La manette : la prise en main avant tout
C’est l’objet que vous tenez pendant des heures : le confort en main prime sur tout le reste. Vérifiez ensuite la compatibilité réelle (console, PC, mobile, Bluetooth ou récepteur dédié) et l’autonomie annoncée. Une manette officielle reste souvent le choix le plus sûr : ergonomie éprouvée, compatibilité garantie et pièces faciles à trouver. Les modèles « pro » à gâchettes réglables et palettes n’ont d’intérêt réel que si vous jouez en compétitif.
Le casque : le confort d’abord, les watts ensuite
Sur un casque gaming, le premier critère n’est ni la puissance ni la promesse d’un « son 7.1 » : c’est le confort sur la durée — poids, mousses, pression sur les oreilles —, suivi de la qualité du micro si vous jouez en équipe. Un bon casque filaire à moins de 60 € couvre l’immense majorité des usages ; le sans-fil apporte la liberté, mais se paie et se recharge.

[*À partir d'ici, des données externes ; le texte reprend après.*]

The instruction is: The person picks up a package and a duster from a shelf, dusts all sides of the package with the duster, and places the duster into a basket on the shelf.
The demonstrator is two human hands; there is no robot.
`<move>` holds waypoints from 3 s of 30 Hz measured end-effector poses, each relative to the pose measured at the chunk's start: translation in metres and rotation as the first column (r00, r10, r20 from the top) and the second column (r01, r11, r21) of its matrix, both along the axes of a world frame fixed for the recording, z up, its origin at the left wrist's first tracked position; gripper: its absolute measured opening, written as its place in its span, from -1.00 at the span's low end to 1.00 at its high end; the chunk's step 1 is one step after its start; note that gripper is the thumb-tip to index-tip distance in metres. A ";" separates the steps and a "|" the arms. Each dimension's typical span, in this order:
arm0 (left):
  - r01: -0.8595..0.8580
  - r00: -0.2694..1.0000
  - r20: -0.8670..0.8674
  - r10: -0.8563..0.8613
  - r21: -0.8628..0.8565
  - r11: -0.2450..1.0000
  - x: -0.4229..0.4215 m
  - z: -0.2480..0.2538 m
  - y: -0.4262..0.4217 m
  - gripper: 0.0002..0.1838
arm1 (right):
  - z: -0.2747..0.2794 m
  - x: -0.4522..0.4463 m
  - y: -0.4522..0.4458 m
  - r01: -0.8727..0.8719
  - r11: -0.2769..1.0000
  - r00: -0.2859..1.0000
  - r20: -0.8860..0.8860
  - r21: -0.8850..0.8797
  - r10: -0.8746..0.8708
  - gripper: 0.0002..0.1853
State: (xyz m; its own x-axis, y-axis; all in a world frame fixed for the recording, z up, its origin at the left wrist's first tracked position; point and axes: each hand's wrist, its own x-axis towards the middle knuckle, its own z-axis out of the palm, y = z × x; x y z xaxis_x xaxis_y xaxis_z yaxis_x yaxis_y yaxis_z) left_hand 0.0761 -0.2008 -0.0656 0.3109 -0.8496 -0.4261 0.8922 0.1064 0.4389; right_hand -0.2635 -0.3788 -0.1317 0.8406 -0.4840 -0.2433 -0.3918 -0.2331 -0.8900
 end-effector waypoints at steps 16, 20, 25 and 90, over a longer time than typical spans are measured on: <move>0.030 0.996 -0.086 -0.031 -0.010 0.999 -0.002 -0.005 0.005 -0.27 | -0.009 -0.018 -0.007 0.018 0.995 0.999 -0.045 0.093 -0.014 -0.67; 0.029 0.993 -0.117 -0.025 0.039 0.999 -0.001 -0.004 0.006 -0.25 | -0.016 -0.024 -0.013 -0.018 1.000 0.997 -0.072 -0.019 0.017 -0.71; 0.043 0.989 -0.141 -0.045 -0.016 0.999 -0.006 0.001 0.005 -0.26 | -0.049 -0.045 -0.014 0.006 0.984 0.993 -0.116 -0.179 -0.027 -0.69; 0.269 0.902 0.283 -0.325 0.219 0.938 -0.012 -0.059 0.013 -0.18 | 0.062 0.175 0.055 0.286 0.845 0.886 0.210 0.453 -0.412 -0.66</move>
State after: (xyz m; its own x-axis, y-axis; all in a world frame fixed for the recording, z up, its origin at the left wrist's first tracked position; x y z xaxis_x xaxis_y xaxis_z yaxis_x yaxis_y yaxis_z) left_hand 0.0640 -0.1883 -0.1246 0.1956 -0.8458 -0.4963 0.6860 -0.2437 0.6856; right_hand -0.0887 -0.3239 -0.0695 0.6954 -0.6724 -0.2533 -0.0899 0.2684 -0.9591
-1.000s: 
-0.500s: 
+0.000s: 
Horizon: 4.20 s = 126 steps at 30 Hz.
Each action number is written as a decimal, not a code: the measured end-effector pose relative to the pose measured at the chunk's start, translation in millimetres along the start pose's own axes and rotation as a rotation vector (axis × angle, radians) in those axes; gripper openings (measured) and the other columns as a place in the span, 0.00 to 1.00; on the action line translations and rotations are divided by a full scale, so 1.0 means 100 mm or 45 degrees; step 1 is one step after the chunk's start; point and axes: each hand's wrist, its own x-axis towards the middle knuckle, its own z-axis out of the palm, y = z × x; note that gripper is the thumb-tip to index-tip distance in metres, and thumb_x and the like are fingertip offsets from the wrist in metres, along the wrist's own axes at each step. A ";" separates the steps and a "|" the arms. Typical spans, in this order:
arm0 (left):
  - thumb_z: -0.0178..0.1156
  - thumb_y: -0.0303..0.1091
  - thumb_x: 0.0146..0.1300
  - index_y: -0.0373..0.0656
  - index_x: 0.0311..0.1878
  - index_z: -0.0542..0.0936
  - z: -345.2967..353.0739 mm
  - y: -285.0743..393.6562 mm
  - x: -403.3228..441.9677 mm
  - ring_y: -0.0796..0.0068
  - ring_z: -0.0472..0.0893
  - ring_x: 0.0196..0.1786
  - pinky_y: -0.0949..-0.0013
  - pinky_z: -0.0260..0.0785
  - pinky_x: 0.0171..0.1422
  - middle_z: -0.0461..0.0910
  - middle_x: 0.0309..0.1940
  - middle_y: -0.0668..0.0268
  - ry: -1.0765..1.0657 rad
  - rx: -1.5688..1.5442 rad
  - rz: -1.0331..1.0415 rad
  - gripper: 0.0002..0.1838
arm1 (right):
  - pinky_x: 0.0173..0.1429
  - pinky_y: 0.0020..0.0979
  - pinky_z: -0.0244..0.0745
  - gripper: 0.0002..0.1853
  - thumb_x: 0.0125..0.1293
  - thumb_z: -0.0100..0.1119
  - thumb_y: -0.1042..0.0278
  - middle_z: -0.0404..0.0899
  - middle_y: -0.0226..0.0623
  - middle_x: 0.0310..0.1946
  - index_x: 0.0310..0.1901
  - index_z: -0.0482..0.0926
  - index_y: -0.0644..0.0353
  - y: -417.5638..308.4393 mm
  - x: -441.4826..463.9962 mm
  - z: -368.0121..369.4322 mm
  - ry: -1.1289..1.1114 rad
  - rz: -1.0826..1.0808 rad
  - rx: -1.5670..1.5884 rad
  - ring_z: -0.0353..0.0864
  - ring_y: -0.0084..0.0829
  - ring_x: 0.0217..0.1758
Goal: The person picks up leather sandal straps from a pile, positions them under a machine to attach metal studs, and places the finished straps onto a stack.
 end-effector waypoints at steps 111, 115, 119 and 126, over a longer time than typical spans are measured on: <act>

L’écran : la bonne taille avant la course aux hertz
Un écran gamer se choisit d’abord selon la distance qui vous en sépare et les jeux que vous pratiquez. À moins d’un mètre de recul, un 24 ou 27 pouces reste le format le plus confortable, et 144 à 165 Hz suffisent très largement hors compétition. Avant de craquer pour un ultrawide spectaculaire, lisez notre guide des tailles d’écran gamer : il vous évitera d’acheter trop grand pour votre bureau.
L’ergonomie, le vrai « upgrade »
Le meilleur investissement gaming ne se branche pas : réglez la hauteur de votre siège et de votre écran (le haut de la dalle à hauteur des yeux), éclairez la pièce et accordez-vous de vraies pauses. Ce sont ces détails qui font tenir les longues sessions, pas la mousse à mémoire de forme. Et si vous jouez surtout en famille au salon, une console hybride comme la Nintendo Switch 2 évite tout simplement la question du bureau : elle se pose sur la télé et se partage à la volée.